El Cuerpo Místico de Cristo ha sido envenenado. Francisco, en su intento de profundizar la crisis, en realidad está empezando a servir como un remedio involuntario. (Entonces, si le dan ganas de vomitar, anímese. ¡Es algo bueno!) Está forzando a que salgan a la superficie todas estas tonterías, de la misma manera que ocurrió con el Vaticano II. La era moderna de la Iglesia no comenzó en la década de 1960. Eso es sólo cuando llegó a un punto crítico. Y pronto, posiblemente antes de lo que cualquiera de nosotros espera, se desgastará.

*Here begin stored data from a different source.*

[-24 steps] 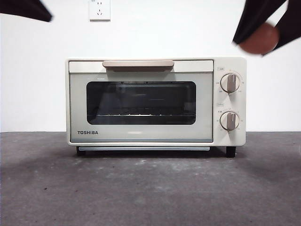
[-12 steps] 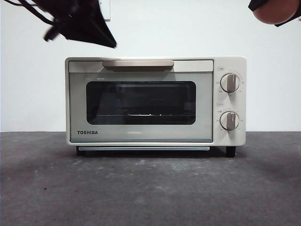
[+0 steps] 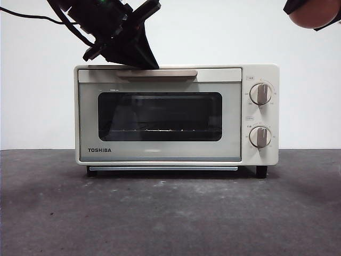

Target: Eggoven

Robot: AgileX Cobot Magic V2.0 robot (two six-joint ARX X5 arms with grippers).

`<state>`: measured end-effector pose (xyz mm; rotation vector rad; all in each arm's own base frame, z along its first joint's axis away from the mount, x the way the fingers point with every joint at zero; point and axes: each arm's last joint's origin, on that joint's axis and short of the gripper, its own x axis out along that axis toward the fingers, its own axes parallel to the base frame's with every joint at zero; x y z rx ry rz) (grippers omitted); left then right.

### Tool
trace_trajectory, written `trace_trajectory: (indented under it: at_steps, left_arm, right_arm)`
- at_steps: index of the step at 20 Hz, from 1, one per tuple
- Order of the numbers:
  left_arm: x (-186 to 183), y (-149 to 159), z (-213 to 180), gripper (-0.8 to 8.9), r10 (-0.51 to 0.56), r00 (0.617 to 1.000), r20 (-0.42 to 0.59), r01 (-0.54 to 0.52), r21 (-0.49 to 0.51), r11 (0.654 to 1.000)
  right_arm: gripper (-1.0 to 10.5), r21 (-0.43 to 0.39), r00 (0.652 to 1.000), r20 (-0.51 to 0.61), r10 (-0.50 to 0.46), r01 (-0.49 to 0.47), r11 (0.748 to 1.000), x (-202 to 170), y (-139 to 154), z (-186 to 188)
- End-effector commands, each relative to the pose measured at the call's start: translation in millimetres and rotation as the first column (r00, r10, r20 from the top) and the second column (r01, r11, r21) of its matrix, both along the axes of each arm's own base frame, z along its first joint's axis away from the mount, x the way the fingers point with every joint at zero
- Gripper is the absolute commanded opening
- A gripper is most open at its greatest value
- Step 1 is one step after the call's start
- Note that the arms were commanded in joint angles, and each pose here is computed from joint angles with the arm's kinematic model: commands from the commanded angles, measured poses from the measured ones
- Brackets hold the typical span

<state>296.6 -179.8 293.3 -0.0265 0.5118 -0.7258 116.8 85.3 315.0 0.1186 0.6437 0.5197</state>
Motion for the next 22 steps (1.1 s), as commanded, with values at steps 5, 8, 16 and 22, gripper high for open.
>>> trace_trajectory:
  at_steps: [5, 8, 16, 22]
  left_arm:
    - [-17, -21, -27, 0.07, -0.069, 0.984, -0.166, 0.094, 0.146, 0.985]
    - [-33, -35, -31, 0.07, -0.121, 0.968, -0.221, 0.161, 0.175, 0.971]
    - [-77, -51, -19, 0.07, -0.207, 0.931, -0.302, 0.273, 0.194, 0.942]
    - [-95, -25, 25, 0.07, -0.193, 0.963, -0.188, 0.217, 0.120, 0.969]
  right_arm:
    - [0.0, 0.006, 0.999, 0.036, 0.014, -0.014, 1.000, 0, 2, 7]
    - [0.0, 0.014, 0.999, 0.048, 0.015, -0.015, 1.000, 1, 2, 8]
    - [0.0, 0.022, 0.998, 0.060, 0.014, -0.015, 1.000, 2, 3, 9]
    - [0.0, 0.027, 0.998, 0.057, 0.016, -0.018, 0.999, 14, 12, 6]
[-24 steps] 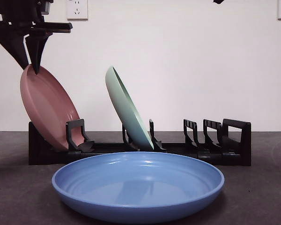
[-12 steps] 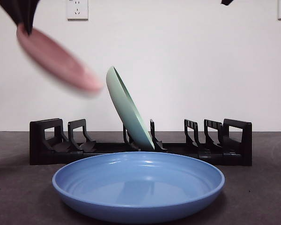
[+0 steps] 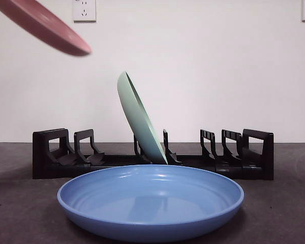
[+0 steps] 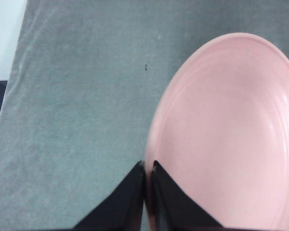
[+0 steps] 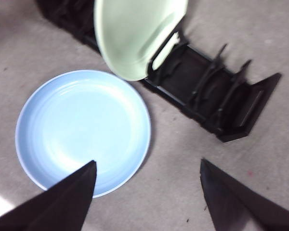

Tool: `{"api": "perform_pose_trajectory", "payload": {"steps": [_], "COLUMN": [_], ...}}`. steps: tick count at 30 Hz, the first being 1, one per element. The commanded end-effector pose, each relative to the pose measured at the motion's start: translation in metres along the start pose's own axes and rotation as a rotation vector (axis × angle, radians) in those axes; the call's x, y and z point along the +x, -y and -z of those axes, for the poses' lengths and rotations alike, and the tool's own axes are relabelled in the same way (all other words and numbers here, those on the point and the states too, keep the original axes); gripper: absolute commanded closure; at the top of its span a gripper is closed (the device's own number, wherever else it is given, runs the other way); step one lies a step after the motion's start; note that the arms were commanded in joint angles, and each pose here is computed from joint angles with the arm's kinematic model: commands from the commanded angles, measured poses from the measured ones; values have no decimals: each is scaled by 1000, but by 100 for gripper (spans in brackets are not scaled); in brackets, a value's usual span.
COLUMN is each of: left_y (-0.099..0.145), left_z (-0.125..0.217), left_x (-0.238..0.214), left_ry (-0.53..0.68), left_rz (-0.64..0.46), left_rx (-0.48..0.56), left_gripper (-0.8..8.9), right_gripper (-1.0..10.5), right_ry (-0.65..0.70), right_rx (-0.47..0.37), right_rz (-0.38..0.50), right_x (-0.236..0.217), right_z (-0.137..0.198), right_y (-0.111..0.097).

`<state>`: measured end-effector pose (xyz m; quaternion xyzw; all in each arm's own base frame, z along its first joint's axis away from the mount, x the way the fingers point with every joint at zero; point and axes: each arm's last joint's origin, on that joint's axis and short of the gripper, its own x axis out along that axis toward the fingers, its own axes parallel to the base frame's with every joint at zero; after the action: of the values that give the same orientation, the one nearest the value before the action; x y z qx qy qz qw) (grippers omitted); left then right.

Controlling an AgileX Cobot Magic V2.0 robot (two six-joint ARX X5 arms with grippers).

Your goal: Place the plate

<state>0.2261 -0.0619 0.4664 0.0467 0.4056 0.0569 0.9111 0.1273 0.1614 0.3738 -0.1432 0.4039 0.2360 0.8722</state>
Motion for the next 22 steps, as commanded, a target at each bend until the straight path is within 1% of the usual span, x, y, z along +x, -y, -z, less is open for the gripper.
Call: {"api": "perform_pose_trajectory", "payload": {"steps": [1, 6, 10, 12, 17, 22], "left_y": [-2, -5, -1, 3, 15, 28], "left_z": [13, 50, 89, 106, 143, 169], "left_x": [-12, -9, 5, 12, 32, 55], "left_ry": [-14, -85, -154, -161, -209, -248], "left_rz": [14, 10, 31, 90, 301, 399], "left_rx": [-3, 2, 9, -1, -65, -100], "left_gripper": [799, 799, 799, 799, 799, 799], "right_gripper": [606, 606, 606, 606, 606, 606], "right_ry": [25, 32, 33, 36, 36, 35], "right_rx": [10, 12, 13, 14, 16, 26], "right_rz": [-9, -11, -11, -12, -12, -13], "right_x": [-4, -6, -6, -6, -6, -6], "right_z": [-3, -3, -3, -4, -4, -4], "right_y": [-2, -1, -1, -2, -2, -2]}}
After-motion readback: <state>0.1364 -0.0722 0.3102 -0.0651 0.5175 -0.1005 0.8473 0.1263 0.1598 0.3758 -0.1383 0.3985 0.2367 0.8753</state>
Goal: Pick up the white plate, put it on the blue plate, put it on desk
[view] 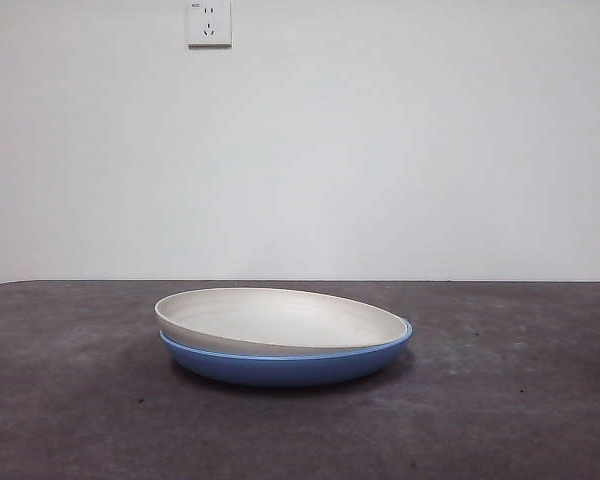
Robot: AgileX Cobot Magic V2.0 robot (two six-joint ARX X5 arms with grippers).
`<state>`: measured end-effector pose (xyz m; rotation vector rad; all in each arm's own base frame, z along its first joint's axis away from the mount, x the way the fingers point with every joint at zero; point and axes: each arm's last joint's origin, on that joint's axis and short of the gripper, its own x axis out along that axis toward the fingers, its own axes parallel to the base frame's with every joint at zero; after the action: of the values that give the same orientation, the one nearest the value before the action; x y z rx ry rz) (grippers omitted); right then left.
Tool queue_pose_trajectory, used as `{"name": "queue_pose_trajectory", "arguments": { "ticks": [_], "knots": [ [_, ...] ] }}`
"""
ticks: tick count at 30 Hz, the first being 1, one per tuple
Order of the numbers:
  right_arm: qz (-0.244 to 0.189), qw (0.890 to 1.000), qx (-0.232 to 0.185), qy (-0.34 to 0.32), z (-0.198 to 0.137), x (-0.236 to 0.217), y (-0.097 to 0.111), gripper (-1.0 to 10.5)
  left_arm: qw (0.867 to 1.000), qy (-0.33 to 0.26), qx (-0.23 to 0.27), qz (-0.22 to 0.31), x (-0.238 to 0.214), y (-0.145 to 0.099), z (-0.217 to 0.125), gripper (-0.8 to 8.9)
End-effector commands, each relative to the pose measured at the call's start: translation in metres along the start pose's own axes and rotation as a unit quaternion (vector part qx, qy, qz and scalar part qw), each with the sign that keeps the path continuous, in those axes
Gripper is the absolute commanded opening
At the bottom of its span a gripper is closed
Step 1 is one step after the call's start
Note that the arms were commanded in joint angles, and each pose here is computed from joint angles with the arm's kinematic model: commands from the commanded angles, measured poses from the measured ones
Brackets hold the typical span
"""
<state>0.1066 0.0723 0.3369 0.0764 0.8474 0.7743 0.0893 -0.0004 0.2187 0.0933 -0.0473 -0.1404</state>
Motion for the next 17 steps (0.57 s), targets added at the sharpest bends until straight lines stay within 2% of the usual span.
{"name": "queue_pose_trajectory", "arguments": {
  "ticks": [1,10,17],
  "knots": [
    [0.003,1.0,-0.011,-0.003,0.003,0.0,0.001,0.1,1.0,0.005,-0.003,0.004,0.001,0.0,-0.013,0.09],
    [0.003,1.0,-0.011,-0.003,0.003,0.0,0.001,0.1,0.999,0.05,-0.016,0.001,0.002,-0.003,-0.047,0.09],
    [0.003,1.0,-0.011,-0.003,0.003,0.0,0.001,0.1,0.997,0.071,-0.025,-0.001,0.004,-0.004,-0.061,0.09]
  ]
}}
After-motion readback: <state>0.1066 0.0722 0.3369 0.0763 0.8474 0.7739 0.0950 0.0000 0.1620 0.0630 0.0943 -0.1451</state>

O eso, o Dios lo extirpará por la fuerza.
Verán, hemos llegado a un punto en el tiempo en el que tenemos que admitir que no hay una solución humana para la crisis. Todos nos rascamos la cabeza, nos retorcemos las manos y rezamos nuestros rosarios y hacemos nuestros sacrificios y decimos: «¿Hasta cuándo, Señor?». Y lo importante es que Él quiere que hagamos esa pregunta. Él quiere que veamos que no podemos resolverlo. Incluso es posible que tengamos que soportar otro cónclave en el que un protegido de Francisco sea elegido. Y si es así, vamos a tener que soportar eso también. Tenemos que llegar al punto en que sentimos en nuestros huesos que no hay salida, excepto a través de Él.
Cuando finalmente llegue la solución– venga como venga– no nos dejará ninguna duda sobre su procedencia. Será de Él, y no de nosotros.
Cuando Cristo padeció, bebió la copa del sufrimiento hasta los posos. Él nos está pidiendo que participemos en eso. Nos está pidiendo que pongamos en espera nuestra necesidad de respuestas definitivas. Nos está pidiendo que cedamos toda nuestra preocupación, enojo e inquietud a Él, que nos protejamos dentro de Sus heridas y que confiemos.
¿Podemos hacer eso? ¿Lo amamos lo suficiente como para ver a través de ésto? ¿Confiamos lo suficiente en Él para saber que Él tiene un plan, y que si buscamos Su voluntad, se nos proveerá?
No hay un «sí» fácil y cómodo para ninguna de estas preguntas. Pero es eso o nada, y ¿a quién más iremos, cuando solo Él tiene palabras de vida eterna (Jn. 6:68)?